A. The Error in the Administrative Record

During the hearing, Ms. Mays asked if she could submit a new version of the doctor’s written report. Ms. Mays represented that the two reports were identical with one exception. In the amended report, Dr. Chorley downgraded Ms. Mays’ ability to sit, stand, and walk.

On page 1 of his original report, Dr. Chorley had opined that Ms. Mays could:

• sit for 3 hours, stand for 2 hours, and walk for 1 hour at a time,
• sit or stand for a total of 3 hours, and
• walk for a total of 2 hours during an 8-hour work day.

In the amended report, Dr. Chorley stated that Ms. Mays could stand and walk for 10 to 30 minutes at a time; sit and stand for a total of 2 hours in an 8-hour work day; and walk for a total of 1 hour.

The ALJ stated that page 1 of Dr. Chor-ley’s original report was withdrawn and the amended page 1 was substituted in its place. The amended report was handed to the vocational expert, who was asked to assume the limitations stated there.
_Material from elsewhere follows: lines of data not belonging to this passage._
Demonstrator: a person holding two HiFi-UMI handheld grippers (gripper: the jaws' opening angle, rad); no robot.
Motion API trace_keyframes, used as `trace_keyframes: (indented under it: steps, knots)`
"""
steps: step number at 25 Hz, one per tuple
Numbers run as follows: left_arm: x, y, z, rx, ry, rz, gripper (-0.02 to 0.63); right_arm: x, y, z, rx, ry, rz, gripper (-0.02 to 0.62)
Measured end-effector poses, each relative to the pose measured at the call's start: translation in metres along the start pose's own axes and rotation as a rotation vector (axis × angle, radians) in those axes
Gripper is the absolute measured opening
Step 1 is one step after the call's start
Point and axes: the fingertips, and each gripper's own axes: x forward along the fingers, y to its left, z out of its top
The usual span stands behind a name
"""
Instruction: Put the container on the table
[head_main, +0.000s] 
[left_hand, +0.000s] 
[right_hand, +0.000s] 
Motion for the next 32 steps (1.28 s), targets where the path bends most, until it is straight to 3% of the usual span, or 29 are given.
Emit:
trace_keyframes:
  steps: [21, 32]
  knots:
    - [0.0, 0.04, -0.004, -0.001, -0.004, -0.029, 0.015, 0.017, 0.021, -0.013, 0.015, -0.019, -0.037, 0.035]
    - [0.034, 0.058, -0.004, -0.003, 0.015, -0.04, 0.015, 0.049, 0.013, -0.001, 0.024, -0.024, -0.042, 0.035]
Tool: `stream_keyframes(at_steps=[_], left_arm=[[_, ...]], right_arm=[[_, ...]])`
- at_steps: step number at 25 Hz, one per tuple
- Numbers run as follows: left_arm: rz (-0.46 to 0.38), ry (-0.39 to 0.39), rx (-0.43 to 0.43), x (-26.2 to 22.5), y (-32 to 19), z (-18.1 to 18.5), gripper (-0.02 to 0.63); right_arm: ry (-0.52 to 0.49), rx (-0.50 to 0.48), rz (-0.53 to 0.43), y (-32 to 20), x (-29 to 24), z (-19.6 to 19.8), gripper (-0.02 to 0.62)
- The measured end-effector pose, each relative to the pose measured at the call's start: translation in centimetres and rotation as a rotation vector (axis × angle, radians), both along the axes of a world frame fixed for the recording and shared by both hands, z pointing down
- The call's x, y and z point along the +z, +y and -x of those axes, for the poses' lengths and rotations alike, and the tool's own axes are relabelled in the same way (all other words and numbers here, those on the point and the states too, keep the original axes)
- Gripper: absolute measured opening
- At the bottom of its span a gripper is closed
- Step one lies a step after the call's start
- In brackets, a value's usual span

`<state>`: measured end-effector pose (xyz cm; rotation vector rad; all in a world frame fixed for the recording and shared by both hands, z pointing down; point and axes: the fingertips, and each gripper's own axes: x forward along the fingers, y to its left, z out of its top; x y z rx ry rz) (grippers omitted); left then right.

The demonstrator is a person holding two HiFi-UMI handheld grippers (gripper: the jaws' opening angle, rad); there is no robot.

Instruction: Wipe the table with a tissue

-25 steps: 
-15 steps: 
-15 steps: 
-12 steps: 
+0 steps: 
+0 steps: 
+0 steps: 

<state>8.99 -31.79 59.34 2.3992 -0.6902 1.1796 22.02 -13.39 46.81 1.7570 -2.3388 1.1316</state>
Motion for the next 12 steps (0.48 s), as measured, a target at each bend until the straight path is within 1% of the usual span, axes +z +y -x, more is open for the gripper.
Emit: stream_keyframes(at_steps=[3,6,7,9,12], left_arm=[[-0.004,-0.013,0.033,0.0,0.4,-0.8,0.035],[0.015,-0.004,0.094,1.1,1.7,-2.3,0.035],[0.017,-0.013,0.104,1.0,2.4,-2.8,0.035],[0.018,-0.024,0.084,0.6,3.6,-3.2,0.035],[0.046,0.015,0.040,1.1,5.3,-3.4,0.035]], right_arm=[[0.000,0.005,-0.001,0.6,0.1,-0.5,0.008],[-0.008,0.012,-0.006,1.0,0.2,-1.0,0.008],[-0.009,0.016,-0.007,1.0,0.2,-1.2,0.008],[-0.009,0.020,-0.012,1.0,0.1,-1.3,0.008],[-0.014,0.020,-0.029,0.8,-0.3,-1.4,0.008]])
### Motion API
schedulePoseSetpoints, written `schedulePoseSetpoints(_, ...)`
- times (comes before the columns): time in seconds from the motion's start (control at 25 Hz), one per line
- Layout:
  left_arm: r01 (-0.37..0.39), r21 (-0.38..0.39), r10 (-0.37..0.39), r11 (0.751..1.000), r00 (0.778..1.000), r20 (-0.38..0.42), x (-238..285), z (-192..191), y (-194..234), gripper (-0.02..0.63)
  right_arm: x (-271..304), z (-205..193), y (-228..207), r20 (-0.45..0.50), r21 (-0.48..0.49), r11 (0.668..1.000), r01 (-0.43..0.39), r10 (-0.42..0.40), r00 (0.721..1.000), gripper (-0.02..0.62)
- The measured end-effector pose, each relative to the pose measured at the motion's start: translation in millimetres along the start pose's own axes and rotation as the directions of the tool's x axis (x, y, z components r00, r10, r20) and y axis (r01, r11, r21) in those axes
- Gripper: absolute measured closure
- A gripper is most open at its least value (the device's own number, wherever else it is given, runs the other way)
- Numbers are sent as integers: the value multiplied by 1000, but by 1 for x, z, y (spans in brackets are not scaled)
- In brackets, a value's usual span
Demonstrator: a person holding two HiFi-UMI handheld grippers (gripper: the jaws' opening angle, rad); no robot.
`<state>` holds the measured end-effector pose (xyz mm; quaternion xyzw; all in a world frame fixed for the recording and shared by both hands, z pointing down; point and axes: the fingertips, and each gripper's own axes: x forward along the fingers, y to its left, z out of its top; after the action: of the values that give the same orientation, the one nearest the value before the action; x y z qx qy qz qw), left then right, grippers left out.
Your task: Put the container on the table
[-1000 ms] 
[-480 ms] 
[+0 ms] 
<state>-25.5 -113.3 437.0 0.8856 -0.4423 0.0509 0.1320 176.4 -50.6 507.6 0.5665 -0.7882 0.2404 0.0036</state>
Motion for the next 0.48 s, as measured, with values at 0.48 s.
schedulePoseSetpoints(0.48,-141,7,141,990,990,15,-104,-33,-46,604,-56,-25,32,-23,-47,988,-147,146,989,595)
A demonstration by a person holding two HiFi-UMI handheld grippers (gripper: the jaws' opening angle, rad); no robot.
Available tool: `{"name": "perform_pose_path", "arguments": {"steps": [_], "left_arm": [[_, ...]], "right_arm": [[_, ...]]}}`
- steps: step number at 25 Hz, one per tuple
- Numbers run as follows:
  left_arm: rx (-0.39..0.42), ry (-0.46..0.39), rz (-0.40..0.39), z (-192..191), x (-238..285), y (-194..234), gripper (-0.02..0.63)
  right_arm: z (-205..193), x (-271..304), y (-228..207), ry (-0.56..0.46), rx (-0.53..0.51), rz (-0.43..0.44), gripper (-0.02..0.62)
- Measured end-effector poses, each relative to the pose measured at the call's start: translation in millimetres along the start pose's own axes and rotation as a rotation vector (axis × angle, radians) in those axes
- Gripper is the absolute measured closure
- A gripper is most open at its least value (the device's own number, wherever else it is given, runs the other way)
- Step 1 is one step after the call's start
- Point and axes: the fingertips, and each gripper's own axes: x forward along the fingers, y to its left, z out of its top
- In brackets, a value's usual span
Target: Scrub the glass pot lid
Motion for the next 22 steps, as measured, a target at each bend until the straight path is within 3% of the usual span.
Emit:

The vocational expert testified that according to the amended report, Ms. Mays could stand and walk for 10 to 30 minutes at a time; sit and stand for a total of 2 hours in an 8-hour work day; and walk for a total of 1 hour. The expert added that there would be no competitive work available to a person with the physical abilities stated in Dr. Chorley’s amended report.

The amended page 1 of the report was not ultimately incorporated into the administrative record. Thus, the record contains only the original version of Dr. Chorley’s report.

B. The Due-Process Claim

Ms. Mays contends that the error in the administrative record resulted in a deprivation of due process because the ALJ and the Appeals Council could not review an exhibit missing from the record. Without the new page, the ALJ and Appeals Council could review only the version of Dr. Chorley’s report that had been withdrawn. Because the error was not prejudicial, we reject Ms. Mays’ due-process claim.

1. The District Court’s Reasoning

The district court rejected Ms. Mays’ due-process claim, reasoning that the information from the amended page 1 of Dr. Chorley’s report was in the record through the vocational expert’s testimony. As we have noted, the vocational expert recited the limitations from that page when he answered the ALJ’s questions. Based on this exchange, the district court concluded that the ALJ had considered the amended report.

We agree with the district court that: (1) Dr. Chorley’s amended report was presented at the hearing and its contents appeared in the administrative record through the vocational expert’s testimony, and (2) the ALJ considered the amended report during the hearing. But these conclusions do not fully address Ms. Mays’ current claims. She argues that in the *573 eventual written decision, the ALJ relied on the wrong evidence (the original version of Dr. Chorley’s report).

2. The Social Security Administration’s Argument

The Social Security Administration does not dispute Ms. Mays’ assertion that the ALJ based his decision on Dr. Chorley’s original report. From that conclusion, the agency argues that the original report was properly included in the administrative record and that the doctor’s amended report was properly excluded. The agency therefore contends that: (1) Ms. Mays is seeking a remand to submit new evidence, and (2) we need not remand because Dr. Chorley’s amended report is immaterial. See 42 U.S.C. § 405(g) (providing that new evidence must be material to justify a remand); Cagle v. Califano, 638 F.2d 219, 221 (10th Cir.1981) (holding that a remand is proper when the reviewing court concludes that the “decision might reasonably have been different” had the new evidence been considered).

This reasoning, like the district court’s, does not fully address Ms.